### [What you need to do]
All of the listing should be output exactly, apart from the pictures.
--
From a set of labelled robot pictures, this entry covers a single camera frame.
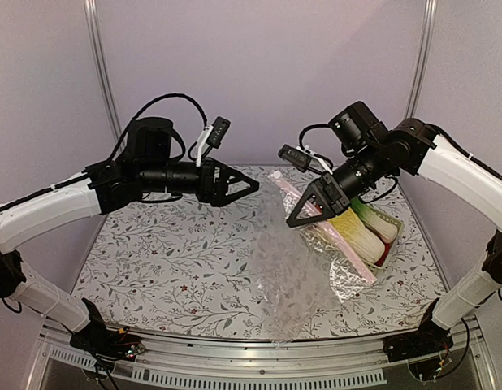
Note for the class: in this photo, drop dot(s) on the green white bok choy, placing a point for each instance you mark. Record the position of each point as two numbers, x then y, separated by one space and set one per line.
385 230

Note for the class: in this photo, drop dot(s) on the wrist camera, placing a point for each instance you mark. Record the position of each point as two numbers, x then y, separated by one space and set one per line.
304 159
211 138

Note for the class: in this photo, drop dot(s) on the clear zip top bag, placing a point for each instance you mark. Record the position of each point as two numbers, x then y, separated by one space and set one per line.
300 270

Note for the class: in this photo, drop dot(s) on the aluminium front rail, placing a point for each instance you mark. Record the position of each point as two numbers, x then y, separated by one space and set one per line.
193 362

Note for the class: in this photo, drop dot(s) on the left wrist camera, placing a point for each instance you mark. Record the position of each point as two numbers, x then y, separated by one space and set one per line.
211 138

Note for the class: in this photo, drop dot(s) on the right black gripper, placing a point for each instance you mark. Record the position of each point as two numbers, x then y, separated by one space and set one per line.
322 191

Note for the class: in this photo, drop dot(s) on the aluminium frame post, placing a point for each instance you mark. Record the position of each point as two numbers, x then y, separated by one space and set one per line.
99 58
424 49

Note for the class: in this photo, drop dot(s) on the red bell pepper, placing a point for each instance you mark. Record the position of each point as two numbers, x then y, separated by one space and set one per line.
382 260

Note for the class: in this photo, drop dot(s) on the floral tablecloth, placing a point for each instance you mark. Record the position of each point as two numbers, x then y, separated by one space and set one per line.
188 268

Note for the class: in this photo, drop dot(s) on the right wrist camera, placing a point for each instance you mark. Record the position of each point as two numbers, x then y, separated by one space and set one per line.
304 159

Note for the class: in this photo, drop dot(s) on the left aluminium frame post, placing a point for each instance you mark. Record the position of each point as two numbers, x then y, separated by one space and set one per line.
99 58

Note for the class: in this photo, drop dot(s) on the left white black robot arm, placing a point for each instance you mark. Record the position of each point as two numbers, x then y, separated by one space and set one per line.
144 166

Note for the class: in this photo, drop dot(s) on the yellow napa cabbage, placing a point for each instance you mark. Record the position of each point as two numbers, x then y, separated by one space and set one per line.
368 247

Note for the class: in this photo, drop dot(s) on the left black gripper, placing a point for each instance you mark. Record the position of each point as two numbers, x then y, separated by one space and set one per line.
212 188

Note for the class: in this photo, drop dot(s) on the right aluminium frame post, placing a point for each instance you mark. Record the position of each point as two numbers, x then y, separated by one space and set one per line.
424 49

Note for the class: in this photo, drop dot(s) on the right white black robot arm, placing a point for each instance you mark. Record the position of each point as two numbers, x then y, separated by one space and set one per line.
425 150

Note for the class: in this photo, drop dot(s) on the beige perforated plastic basket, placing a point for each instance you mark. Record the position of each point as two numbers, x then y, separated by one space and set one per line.
391 248
--
### [Exercise output]
From a set of labelled robot pictures, this entry covers a single camera frame.
Note for the class: in this photo, drop dot(s) on the green white bok choy, placing a point for each instance you mark. Record the position of each point as two numbers, x then y, separated by one space and set one per line.
385 230

Note for the class: in this photo, drop dot(s) on the wrist camera, placing a point for each instance you mark. Record the position of each point as two numbers, x then y, separated by one space and set one per line.
304 159
211 138

Note for the class: in this photo, drop dot(s) on the clear zip top bag, placing a point for each instance you mark. Record the position of each point as two numbers, x then y, separated by one space and set one per line.
300 270

Note for the class: in this photo, drop dot(s) on the aluminium front rail, placing a point for each instance you mark. Record the position of each point as two numbers, x then y, separated by one space and set one per line.
193 362

Note for the class: in this photo, drop dot(s) on the left wrist camera, placing a point for each instance you mark. Record the position of each point as two numbers, x then y, separated by one space and set one per line.
211 138

Note for the class: in this photo, drop dot(s) on the right black gripper, placing a point for each instance you mark. Record the position of each point as two numbers, x then y, separated by one space and set one per line.
322 191

Note for the class: in this photo, drop dot(s) on the aluminium frame post, placing a point for each instance you mark. Record the position of each point as two numbers, x then y, separated by one space and set one per line.
99 58
424 49

Note for the class: in this photo, drop dot(s) on the red bell pepper, placing a point for each instance you mark. Record the position of each point as two numbers, x then y, separated by one space and set one per line.
382 260

Note for the class: in this photo, drop dot(s) on the floral tablecloth, placing a point for each instance you mark. Record the position of each point as two numbers, x then y, separated by one space and set one per line.
188 268

Note for the class: in this photo, drop dot(s) on the right wrist camera, placing a point for each instance you mark. Record the position of each point as two numbers, x then y, separated by one space and set one per line.
304 159

Note for the class: in this photo, drop dot(s) on the left aluminium frame post, placing a point for each instance you mark. Record the position of each point as two numbers, x then y, separated by one space and set one per line.
99 58

Note for the class: in this photo, drop dot(s) on the left white black robot arm, placing a point for each instance you mark. Record the position of each point as two numbers, x then y, separated by one space and set one per line.
144 166

Note for the class: in this photo, drop dot(s) on the yellow napa cabbage, placing a point for each instance you mark. Record the position of each point as two numbers, x then y, separated by one space and set one per line.
368 247

Note for the class: in this photo, drop dot(s) on the left black gripper, placing a point for each instance you mark. Record the position of each point as two numbers, x then y, separated by one space and set one per line.
212 188

Note for the class: in this photo, drop dot(s) on the right aluminium frame post, placing a point for each instance you mark. Record the position of each point as two numbers, x then y, separated by one space and set one per line.
424 49

Note for the class: in this photo, drop dot(s) on the right white black robot arm, placing a point for each instance you mark. Record the position of each point as two numbers, x then y, separated by one space and set one per line.
425 150

Note for the class: in this photo, drop dot(s) on the beige perforated plastic basket, placing a point for each instance you mark. Record the position of each point as two numbers, x then y, separated by one space and set one per line.
391 248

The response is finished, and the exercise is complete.